YOUR GOAL: Using the data below, show every line where the word "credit" occurs.

** THE DATA follows **

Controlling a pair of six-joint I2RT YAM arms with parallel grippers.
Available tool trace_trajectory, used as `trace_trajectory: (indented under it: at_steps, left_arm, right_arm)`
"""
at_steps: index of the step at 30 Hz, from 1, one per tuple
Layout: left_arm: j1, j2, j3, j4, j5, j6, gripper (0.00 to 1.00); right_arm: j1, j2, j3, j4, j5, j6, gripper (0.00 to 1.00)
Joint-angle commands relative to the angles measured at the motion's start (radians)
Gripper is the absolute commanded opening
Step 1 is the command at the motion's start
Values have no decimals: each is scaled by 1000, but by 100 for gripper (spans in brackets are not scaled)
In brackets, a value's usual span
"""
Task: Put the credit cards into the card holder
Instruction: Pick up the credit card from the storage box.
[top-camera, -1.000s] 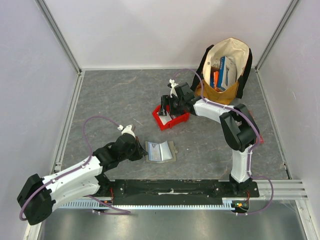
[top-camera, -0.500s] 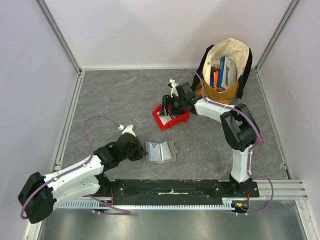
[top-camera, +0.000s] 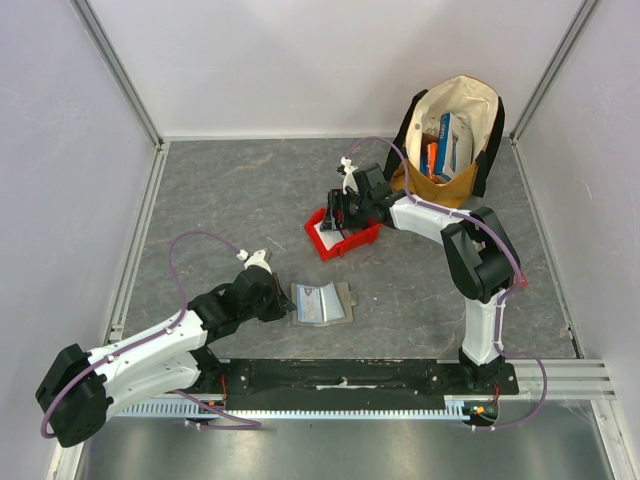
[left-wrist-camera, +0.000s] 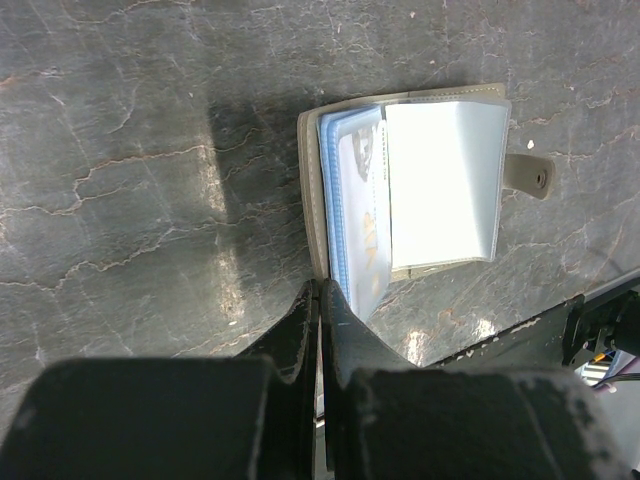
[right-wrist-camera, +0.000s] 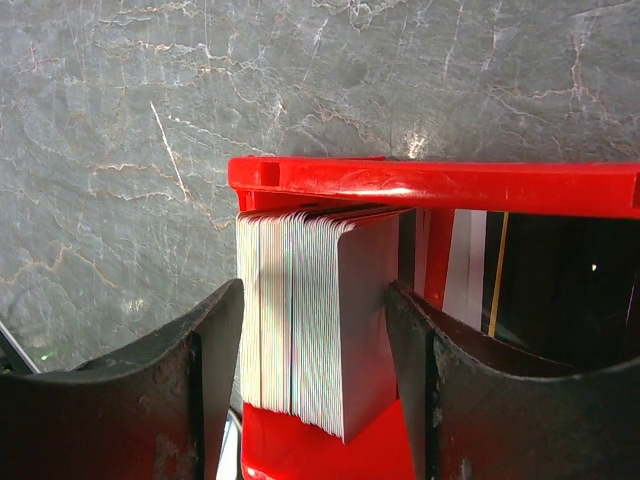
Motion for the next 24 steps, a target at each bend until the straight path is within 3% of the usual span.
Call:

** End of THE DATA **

TASK ANSWER:
Task: Put the credit cards into the card holder
Instruction: Pick up the credit card from the storage box.

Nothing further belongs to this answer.